▶ **Assignment**:
Please transcribe the data exactly, with nothing left out.
+ + + + + + +
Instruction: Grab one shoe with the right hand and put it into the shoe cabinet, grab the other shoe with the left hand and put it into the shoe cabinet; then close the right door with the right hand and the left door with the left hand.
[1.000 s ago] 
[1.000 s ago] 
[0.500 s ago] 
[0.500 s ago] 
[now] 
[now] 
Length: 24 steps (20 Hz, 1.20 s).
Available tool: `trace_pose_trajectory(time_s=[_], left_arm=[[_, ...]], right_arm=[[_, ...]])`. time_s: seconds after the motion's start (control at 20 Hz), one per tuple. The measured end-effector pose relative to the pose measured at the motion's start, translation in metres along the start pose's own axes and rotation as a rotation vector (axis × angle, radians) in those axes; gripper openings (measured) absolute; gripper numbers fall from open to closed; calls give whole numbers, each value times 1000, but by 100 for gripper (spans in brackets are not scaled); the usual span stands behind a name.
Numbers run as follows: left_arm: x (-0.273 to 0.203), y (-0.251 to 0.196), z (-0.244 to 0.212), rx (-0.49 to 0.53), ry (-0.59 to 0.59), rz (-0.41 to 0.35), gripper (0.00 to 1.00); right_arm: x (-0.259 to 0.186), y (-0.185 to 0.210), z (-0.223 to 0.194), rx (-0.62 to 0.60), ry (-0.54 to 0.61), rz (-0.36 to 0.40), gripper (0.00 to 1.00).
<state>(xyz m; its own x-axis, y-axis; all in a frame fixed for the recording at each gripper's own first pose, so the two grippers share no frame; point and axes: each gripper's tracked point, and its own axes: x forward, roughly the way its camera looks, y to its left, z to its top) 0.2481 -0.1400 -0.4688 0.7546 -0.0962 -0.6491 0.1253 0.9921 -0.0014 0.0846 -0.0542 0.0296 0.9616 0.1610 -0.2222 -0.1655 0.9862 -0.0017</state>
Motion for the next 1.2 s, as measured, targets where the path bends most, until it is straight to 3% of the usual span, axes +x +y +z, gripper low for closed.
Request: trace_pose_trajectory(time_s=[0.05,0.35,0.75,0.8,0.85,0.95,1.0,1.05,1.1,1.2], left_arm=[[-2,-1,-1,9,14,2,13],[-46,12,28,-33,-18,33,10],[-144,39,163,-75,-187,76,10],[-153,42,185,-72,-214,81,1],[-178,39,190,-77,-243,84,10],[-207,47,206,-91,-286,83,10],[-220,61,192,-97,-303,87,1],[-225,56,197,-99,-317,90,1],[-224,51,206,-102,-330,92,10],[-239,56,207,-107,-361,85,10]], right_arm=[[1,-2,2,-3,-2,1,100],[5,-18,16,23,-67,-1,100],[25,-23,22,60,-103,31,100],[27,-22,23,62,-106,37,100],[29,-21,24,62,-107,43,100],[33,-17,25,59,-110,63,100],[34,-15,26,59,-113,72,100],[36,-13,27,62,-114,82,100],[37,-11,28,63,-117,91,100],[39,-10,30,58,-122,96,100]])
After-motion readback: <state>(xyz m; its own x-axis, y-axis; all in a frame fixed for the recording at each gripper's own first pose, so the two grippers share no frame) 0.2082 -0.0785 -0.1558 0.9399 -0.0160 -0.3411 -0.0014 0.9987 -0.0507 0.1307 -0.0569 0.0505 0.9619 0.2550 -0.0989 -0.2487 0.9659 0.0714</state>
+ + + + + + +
▶ **Response area**:
Instruction: Grab one shoe with the right hand and put it into the shoe cabinet, grab the other shoe with the left hand and put it into the shoe cabinet; then close the right door with the right hand and the left door with the left hand.
[1.000 s ago] 
[1.000 s ago] 
[0.500 s ago] 
[0.500 s ago] 
[now] 
[now] 
Length: 24 steps (20 Hz, 1.20 s).
Available tool: `trace_pose_trajectory(time_s=[_], left_arm=[[_, ...]], right_arm=[[_, ...]])`. time_s: seconds after the motion's start (control at 20 Hz), one per tuple. The measured end-effector pose relative to the pose measured at the motion's start, translation in metres along the start pose's own axes and rotation as a rotation vector (axis × angle, radians) in those axes; gripper openings (measured) absolute; gripper numbers fall from open to closed; calls give whole numbers, each value times 1000, but by 100 for gripper (spans in brackets are not scaled); the usual span stands behind a name.
Numbers run as follows: left_arm: x (-0.273 to 0.203), y (-0.251 to 0.196), z (-0.244 to 0.212), rx (-0.49 to 0.53), ry (-0.59 to 0.59), rz (-0.41 to 0.35), gripper (0.00 to 1.00); right_arm: x (-0.259 to 0.186), y (-0.185 to 0.210), z (-0.223 to 0.194), rx (-0.62 to 0.60), ry (-0.54 to 0.61), rz (-0.36 to 0.40), gripper (0.00 to 1.00).
<state>(xyz m; its own x-axis, y-axis; all in a frame fixed for the recording at each gripper's own first pose, so the two grippers share no frame; point and axes: each gripper's tracked point, and its own axes: x forward, roughly the way its camera looks, y to its left, z to its top) 0.2481 -0.1400 -0.4688 0.7546 -0.0962 -0.6491 0.1253 0.9921 -0.0014 0.0846 -0.0542 0.0296 0.9616 0.1610 -0.2222 -0.1655 0.9862 -0.0017</state>
Motion for the next 1.2 s, as measured, targets where the path bends most, until it is straight to 3% of the usual span, axes +x +y +z, gripper low for closed.
Request: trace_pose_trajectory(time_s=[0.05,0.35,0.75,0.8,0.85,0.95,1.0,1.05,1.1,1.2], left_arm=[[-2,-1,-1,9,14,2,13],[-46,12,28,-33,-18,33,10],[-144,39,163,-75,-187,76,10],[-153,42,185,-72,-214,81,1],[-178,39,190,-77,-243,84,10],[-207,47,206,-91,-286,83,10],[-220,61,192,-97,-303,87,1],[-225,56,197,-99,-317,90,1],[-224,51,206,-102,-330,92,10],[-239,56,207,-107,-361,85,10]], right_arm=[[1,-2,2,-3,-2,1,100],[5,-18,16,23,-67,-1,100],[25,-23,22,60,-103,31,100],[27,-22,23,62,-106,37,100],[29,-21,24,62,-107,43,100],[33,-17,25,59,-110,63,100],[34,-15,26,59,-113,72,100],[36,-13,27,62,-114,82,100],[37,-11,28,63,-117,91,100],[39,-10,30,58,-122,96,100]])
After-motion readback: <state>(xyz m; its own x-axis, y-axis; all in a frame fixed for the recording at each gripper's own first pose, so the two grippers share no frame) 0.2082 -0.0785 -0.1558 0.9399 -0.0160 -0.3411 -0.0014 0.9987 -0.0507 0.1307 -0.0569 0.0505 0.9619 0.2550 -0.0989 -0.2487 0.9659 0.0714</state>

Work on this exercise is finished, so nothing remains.